YOUR TASK =>
Should a line below contain the word "white", report it.

MATERIALS PROVIDED =>
• • • •

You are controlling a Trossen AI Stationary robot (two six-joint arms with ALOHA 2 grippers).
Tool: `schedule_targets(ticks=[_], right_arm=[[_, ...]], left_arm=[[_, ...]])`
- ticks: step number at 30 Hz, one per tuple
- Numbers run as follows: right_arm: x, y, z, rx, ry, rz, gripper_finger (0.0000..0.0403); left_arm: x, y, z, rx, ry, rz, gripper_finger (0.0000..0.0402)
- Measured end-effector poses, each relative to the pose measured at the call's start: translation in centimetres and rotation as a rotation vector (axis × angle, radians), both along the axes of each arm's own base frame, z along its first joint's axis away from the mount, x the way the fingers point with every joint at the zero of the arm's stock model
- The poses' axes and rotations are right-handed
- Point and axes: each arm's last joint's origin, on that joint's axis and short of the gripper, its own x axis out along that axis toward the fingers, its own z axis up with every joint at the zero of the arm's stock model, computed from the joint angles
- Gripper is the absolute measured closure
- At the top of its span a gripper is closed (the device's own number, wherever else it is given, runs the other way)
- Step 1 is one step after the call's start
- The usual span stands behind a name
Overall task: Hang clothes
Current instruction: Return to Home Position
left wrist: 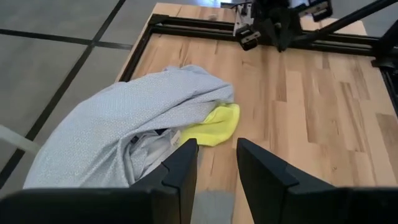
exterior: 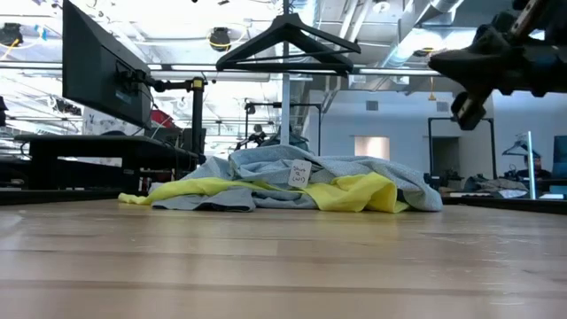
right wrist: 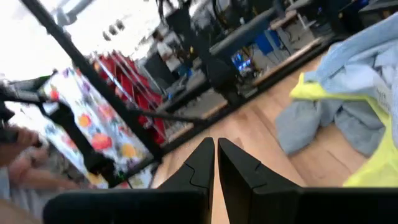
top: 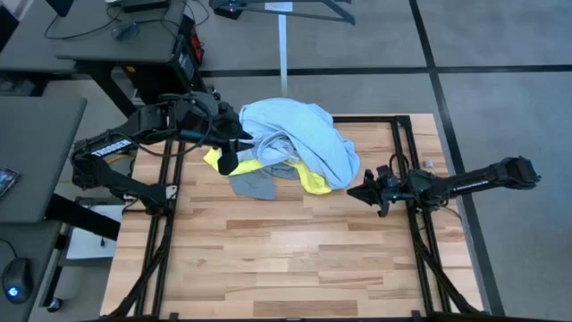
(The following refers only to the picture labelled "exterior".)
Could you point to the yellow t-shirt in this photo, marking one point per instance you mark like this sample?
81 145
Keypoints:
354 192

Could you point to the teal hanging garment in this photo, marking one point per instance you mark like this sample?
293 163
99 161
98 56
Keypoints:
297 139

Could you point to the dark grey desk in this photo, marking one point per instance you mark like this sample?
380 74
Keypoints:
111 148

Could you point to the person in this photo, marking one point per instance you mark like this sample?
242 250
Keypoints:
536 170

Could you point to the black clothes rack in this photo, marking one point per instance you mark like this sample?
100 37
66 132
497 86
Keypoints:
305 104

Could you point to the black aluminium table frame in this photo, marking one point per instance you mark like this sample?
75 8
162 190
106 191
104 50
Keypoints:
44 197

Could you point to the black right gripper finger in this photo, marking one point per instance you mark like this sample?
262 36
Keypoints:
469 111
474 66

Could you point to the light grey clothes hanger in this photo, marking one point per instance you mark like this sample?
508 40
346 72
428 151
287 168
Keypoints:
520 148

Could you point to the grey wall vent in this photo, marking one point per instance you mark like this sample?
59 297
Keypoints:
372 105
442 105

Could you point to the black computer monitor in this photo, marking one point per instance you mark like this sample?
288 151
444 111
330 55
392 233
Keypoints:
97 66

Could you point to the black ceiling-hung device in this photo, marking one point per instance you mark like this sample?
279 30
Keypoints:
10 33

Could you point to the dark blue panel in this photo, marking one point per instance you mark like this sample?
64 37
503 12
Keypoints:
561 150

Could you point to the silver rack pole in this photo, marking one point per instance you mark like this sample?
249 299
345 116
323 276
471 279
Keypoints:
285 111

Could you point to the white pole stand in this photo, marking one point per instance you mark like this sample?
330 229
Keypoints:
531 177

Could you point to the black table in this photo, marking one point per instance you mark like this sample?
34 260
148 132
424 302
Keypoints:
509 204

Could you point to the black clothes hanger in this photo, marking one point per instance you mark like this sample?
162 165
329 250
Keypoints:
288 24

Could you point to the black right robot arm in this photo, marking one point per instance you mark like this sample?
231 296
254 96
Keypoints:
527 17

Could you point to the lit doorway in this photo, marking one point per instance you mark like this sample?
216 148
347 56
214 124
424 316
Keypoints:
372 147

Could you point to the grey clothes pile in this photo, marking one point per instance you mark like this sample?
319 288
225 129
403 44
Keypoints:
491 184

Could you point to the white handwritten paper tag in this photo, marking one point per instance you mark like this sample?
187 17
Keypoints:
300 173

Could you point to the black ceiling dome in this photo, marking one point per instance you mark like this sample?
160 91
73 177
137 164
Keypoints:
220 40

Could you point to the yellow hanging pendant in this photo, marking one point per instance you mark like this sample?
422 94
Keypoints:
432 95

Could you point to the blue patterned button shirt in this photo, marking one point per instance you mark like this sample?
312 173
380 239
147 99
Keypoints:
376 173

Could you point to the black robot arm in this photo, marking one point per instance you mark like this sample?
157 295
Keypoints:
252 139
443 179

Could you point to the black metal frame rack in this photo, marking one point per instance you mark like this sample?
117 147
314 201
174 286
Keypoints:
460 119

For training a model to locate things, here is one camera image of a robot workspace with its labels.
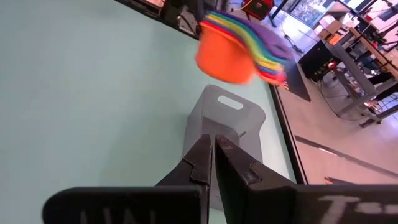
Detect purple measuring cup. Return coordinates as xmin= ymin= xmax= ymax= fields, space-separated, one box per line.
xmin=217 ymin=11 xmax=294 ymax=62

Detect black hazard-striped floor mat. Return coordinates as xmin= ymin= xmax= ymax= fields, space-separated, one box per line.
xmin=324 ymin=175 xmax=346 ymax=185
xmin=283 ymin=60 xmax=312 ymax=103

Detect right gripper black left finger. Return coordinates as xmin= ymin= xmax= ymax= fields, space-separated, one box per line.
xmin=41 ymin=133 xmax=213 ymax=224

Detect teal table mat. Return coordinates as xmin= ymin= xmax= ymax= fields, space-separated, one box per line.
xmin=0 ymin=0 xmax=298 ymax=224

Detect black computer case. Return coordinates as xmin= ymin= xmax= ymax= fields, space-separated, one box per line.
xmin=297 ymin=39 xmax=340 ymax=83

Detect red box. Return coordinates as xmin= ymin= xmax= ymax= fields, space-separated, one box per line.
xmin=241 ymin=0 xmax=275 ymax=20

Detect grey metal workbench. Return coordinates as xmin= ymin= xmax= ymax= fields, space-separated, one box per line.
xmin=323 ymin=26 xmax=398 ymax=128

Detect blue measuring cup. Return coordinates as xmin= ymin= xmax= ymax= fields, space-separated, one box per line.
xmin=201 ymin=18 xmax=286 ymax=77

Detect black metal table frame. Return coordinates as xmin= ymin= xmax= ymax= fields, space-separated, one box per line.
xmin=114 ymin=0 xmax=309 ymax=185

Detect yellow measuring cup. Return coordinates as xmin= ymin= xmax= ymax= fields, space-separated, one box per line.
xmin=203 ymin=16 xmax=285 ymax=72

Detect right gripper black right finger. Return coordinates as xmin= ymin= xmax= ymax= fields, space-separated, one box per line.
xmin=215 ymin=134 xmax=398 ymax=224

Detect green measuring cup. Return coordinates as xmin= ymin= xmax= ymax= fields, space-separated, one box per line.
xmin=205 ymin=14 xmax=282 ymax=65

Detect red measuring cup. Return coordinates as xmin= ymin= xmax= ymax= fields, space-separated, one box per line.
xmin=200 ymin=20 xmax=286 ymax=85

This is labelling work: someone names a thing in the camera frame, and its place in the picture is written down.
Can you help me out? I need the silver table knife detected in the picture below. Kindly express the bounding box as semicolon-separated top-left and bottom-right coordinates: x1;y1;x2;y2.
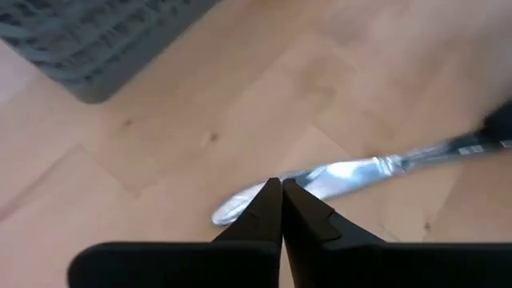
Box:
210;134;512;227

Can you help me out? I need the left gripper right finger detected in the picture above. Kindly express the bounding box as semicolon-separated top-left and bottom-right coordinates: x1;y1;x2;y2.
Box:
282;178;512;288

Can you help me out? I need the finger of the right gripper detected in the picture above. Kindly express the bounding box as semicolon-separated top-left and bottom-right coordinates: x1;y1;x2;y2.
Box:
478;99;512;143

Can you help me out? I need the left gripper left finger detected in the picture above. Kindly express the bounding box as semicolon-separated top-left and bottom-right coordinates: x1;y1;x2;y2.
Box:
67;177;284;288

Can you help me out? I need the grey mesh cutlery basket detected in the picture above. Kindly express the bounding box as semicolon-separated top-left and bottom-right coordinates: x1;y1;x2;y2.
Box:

• • • •

RESULT OF THE TASK =>
Could you point to the white pole stand in this photo, marking one point per instance you mark like this sample?
Could you point to the white handwritten paper tag in this photo, marking one point per instance you mark like this sample?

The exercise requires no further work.